On Tuesday, a second demonstration took place at the university to protest the police violence the night before. This protest turned violent as students attempted to march the center of Kabul. Witnesses told Human Rights Watch that at around 11:45 a.m. police used water hoses to disperse the crowd. Without firing warning shots, the police began firing directly into the crowd and wounded three students.

Human Rights Watch interviewed eyewitnesses who said that police beat students in the university dormitory and threatened injured students at the hospital. In one case police beat and slapped a student in his hospital bed after he had spoken with other students and an investigator from the Afghan Human Rights Commission, a body set up under last year's peace agreement signed in Bonn, Germany. The police warned him not to complain about police behavior or the government to anyone else.

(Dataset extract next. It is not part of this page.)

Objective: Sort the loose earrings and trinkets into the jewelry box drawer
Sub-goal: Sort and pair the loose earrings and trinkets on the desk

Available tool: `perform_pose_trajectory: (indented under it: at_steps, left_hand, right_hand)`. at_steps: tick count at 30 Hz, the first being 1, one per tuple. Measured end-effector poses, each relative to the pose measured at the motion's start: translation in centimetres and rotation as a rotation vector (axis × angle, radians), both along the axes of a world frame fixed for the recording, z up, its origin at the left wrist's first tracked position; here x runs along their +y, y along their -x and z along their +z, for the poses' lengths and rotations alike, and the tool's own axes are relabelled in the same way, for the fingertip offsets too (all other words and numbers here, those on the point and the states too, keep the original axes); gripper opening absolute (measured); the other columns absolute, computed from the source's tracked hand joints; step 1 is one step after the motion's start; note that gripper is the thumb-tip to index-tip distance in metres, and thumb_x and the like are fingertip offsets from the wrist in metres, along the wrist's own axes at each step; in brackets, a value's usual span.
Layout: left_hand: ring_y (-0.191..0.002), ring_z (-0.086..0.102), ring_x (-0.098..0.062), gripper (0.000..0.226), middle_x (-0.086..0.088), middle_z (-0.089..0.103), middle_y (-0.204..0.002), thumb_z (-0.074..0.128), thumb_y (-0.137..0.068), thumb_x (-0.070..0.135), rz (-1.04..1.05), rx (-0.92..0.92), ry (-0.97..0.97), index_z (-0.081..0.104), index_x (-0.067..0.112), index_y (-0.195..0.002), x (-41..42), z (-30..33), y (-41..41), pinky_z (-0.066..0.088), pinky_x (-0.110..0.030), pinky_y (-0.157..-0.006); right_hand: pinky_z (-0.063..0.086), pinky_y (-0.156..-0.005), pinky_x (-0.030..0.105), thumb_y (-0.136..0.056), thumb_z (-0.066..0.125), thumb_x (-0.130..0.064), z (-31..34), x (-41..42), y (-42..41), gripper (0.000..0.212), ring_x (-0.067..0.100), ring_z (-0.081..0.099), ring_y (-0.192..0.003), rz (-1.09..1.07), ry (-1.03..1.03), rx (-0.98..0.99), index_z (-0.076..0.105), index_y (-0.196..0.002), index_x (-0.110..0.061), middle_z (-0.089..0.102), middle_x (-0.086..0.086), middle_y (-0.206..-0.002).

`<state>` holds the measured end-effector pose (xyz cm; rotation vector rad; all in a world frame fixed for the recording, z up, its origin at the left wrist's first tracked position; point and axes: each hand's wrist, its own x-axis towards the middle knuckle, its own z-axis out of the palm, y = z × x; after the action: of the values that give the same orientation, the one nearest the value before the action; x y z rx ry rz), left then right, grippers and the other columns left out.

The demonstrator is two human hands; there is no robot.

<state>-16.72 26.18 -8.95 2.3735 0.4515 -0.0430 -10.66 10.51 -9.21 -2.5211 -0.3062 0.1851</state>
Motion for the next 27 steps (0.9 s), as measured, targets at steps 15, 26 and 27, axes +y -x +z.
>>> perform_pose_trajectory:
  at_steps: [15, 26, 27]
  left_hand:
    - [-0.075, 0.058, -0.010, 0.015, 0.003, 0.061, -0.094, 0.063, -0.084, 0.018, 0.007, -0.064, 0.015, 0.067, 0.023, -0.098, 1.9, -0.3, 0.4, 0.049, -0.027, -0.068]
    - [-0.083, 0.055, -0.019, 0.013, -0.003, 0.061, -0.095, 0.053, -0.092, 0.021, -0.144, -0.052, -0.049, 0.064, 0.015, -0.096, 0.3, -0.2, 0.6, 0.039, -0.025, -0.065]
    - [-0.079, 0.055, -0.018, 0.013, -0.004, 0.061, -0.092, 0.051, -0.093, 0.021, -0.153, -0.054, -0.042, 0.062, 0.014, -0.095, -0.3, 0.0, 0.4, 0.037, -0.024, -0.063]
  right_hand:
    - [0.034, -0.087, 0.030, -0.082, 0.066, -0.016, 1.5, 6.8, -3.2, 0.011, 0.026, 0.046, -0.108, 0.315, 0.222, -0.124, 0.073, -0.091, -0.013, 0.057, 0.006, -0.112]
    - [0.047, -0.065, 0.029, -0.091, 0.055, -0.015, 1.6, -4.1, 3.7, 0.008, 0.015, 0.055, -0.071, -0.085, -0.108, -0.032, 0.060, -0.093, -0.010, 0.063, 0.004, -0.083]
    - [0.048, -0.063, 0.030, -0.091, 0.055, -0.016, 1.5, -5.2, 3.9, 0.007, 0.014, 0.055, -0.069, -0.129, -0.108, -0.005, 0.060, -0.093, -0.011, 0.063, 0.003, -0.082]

"It's bad enough that the police fired into a crowd of unarmed students," said Zia-Zarifi. "Now they are going into hospital rooms, beating injured students, and telling them not to talk about what happened. This is unacceptable."

The U.N. Basic Principles on the Use of Force and Firearms by Law Enforcement Officials states that law enforcement officials, in carrying out their duty, shall, as far as possible, apply non-violent means before resorting to the use of force and firearms. Whenever the lawful use of force and firearms is unavoidable, law enforcement officials should use restraint and act in proportion to the seriousness of the offence. The legitimate objective should be achieved with minimal damage and injury, and preservation of human life respected. The use of force during interrogations or to threaten detainees is prohibited.

Human Rights Watch called on the government to take special measures to protect injured students and witnesses from further police threats and brutality, and urged the Afghan Human Rights Commission to conduct a vigorous investigation.

"This is a big test for the Afghan Human Rights Commission," said Zia-Zarifi, "The question is whether the commission can investigate human rights abuses by the current police - the forces that are in power now." Zia-Zarifi urged the U.N. mission to Afghanistan to assist the commission in helping to arrange protection of witnesses and to monitor the students' security during the investigation. Human Rights Watch also called on international peacekeeping forces to monitor the security of witnesses and students.

Human Rights Watch said that the problems with the police response to the protests were emblematic of a general failure to improve security in Afghanistan since the fall of the Taliban last year.

"If the police can't properly handle a protest by unarmed students, in Kabul, a year after the fall of the Taliban, it raises serious questions about the government's ability to provide security in the rest of the country," said Zia-Zarifi. Human Rights Watch called on nations involved in army and police training, including Germany, the Netherlands, and the United States, to expand police training programs and increase peacekeeping forces around the country.